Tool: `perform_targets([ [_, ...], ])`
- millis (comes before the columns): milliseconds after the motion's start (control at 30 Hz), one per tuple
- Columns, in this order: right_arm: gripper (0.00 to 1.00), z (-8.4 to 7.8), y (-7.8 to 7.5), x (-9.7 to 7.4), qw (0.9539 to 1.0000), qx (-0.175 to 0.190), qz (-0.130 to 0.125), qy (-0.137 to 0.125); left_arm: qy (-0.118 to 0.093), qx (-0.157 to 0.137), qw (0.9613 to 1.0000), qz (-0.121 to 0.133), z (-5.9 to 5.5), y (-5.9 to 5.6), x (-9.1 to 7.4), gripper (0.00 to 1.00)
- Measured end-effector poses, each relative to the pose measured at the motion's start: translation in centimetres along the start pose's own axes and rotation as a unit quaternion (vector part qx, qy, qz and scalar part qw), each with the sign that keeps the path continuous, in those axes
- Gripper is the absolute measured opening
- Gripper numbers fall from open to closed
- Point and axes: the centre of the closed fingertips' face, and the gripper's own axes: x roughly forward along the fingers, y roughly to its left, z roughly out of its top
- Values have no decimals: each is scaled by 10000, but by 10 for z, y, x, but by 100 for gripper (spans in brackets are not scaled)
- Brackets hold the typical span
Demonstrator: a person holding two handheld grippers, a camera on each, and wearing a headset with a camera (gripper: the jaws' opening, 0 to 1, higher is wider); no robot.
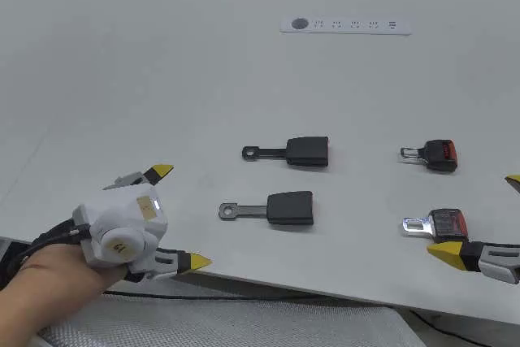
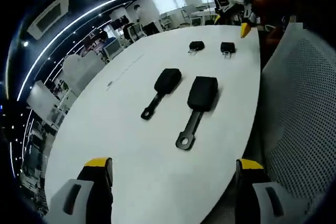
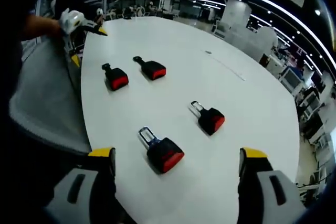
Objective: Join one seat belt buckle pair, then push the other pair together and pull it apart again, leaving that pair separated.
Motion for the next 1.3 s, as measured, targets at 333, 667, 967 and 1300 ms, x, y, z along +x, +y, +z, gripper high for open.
perform_targets([
  [333,99,4,3,2,10000,10,-12,-27,10,-9,10000,-6,0,-1,0,100],
  [667,93,13,-1,3,9998,119,-62,-112,33,5,10000,-14,0,-1,0,100],
  [967,95,14,3,4,9999,-10,35,-94,162,79,9998,33,-6,0,1,100],
  [1300,98,25,6,-5,9989,-369,214,-191,198,197,9996,-66,-4,0,-4,100],
])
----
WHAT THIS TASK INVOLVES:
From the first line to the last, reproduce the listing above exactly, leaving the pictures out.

EXERCISE OUTPUT:
Tool: `perform_targets([ [_, ...], ])`
- millis (comes before the columns): milliseconds after the motion's start (control at 30 Hz), one per tuple
- Columns, in this order: right_arm: gripper (0.00 to 1.00), z (-8.4 to 7.8), y (-7.8 to 7.5), x (-9.7 to 7.4), qw (0.9539 to 1.0000), qx (-0.175 to 0.190), qz (-0.130 to 0.125), qy (-0.137 to 0.125); left_arm: qy (-0.118 to 0.093), qx (-0.157 to 0.137), qw (0.9613 to 1.0000), qz (-0.121 to 0.133), z (-5.9 to 5.5), y (-5.9 to 5.6), x (-9.1 to 7.4), gripper (0.00 to 1.00)
- Measured end-effector poses, each relative to the pose measured at the motion's start: translation in centimetres along the start pose's own axes and rotation as a unit quaternion (vector part qx, qy, qz and scalar part qw), each with the sign that keeps the path continuous, in those axes
- Gripper is the absolute measured opening
- Gripper numbers fall from open to closed
- Point and axes: the centre of the closed fingertips' face, and the gripper's own axes: x roughly forward along the fingers, y roughly to its left, z roughly out of its top
- Values have no decimals: each is scaled by 10000, but by 10 for z, y, x, but by 100 for gripper (spans in brackets are not scaled)
- Brackets hold the typical span
Demonstrator: a person holding two handheld grippers, a camera on each, and wearing a headset with a camera (gripper: the jaws' opening, 0 to 1, higher is wider); no robot.
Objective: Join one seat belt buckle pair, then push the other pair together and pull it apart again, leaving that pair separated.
Motion for the next 1.3 s, as measured, targets at 333, 667, 967 and 1300 ms, x, y, z along +x, +y, +z, gripper high for open.
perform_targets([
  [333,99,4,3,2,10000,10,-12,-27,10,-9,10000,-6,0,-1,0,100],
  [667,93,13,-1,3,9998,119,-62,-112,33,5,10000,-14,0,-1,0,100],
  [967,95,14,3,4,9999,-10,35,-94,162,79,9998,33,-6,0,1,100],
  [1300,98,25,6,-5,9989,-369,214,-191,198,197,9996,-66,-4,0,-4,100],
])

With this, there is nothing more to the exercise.